**TASK INSTRUCTIONS**
Find every line of the records that has "cream" and return it.

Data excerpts

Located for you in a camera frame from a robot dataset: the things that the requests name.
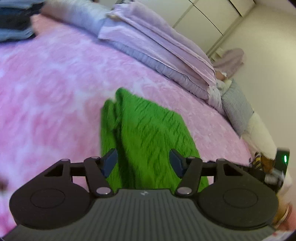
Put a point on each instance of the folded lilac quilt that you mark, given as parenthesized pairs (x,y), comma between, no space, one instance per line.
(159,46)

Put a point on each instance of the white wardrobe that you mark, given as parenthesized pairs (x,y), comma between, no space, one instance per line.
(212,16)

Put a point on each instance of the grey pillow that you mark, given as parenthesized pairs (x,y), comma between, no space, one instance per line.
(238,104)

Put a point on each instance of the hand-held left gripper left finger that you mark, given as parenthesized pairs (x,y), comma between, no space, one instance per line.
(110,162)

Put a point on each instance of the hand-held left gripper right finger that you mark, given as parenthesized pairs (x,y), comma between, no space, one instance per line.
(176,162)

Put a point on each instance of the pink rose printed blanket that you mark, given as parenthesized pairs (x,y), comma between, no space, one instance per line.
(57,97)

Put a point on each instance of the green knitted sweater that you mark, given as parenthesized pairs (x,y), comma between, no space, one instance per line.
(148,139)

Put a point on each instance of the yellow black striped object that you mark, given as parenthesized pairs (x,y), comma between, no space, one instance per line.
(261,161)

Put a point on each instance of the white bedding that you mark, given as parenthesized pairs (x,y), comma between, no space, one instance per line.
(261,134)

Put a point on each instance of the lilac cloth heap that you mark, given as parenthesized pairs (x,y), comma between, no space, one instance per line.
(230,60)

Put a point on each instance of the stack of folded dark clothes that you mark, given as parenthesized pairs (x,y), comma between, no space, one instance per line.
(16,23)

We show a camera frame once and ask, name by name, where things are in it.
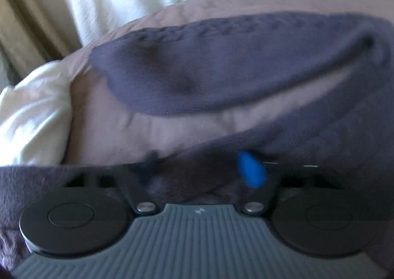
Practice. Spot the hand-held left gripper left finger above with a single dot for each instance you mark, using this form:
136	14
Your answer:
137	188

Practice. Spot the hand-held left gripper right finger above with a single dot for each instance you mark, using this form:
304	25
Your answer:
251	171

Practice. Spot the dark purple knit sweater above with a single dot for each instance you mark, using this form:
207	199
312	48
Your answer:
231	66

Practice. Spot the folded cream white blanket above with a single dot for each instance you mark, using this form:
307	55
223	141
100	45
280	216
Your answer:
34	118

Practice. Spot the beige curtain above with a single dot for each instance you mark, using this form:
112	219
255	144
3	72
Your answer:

--

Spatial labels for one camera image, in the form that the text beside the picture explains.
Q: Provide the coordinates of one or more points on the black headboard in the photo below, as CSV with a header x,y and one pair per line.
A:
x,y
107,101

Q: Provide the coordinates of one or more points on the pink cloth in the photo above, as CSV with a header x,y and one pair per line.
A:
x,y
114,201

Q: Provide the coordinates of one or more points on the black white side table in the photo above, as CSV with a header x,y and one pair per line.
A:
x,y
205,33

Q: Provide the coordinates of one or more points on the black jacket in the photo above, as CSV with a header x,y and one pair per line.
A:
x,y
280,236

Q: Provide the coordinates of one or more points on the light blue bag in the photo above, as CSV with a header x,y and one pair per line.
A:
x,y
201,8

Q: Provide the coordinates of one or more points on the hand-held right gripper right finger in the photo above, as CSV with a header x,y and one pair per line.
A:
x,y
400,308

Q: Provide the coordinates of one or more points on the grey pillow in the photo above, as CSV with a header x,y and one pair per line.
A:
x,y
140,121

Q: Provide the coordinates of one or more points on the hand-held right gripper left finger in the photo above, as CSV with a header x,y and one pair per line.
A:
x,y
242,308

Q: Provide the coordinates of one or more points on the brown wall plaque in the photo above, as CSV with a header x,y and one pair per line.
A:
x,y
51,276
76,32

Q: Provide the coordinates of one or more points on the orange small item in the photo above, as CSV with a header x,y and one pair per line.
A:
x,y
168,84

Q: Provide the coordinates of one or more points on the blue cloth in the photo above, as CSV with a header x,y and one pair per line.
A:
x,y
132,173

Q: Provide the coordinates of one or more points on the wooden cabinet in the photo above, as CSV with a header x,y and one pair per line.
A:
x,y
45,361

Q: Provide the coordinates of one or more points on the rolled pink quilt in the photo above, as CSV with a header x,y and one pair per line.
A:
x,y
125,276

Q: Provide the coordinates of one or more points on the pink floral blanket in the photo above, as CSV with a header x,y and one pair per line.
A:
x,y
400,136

--

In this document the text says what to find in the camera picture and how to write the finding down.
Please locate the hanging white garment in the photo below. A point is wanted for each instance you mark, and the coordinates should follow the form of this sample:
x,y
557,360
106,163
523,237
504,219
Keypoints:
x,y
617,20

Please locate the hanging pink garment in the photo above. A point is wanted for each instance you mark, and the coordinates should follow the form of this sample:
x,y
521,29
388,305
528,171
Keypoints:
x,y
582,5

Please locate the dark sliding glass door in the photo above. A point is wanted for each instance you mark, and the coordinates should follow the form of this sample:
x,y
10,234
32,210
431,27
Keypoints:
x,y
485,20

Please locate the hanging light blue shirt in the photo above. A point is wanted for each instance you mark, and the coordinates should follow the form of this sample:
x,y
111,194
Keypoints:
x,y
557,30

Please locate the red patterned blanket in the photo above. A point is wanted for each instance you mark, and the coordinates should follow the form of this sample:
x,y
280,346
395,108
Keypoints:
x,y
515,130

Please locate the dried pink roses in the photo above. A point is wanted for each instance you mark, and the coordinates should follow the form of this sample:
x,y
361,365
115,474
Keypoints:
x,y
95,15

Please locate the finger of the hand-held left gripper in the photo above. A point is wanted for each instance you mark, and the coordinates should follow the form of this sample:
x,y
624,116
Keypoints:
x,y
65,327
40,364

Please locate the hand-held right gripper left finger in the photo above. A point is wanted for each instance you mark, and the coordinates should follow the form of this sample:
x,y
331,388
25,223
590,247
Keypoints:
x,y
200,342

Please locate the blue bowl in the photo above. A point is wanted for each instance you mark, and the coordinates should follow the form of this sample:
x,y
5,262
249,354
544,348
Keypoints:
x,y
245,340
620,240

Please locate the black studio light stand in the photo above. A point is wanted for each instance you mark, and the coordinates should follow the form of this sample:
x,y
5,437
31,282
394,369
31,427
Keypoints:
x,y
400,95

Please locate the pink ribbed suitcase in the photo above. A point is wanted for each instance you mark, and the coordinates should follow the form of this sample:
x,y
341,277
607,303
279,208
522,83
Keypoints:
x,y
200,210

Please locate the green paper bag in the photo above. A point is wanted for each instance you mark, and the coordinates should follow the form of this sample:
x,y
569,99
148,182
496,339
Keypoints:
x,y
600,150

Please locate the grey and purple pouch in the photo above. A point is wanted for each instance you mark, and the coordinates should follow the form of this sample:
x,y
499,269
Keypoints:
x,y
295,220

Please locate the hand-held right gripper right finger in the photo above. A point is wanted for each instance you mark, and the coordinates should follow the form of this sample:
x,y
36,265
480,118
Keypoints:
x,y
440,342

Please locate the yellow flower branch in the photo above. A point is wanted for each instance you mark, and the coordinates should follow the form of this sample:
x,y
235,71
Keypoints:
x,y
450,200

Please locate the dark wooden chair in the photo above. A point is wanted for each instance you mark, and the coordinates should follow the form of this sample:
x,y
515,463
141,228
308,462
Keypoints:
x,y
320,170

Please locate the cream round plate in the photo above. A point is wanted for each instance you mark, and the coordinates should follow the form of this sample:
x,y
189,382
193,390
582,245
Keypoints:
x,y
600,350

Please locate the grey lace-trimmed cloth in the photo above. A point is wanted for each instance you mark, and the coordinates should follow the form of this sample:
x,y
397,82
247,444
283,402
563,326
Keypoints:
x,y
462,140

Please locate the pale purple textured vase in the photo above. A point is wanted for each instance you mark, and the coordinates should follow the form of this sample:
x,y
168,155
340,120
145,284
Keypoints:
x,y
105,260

**RESULT OF THE TASK**
Practice. Spot the folded cream white blanket above with a single dot for each instance you mark, using this form:
Please locate the cream round plate in the photo above. A point is wanted for each instance you mark, and the coordinates should follow the form of this sample:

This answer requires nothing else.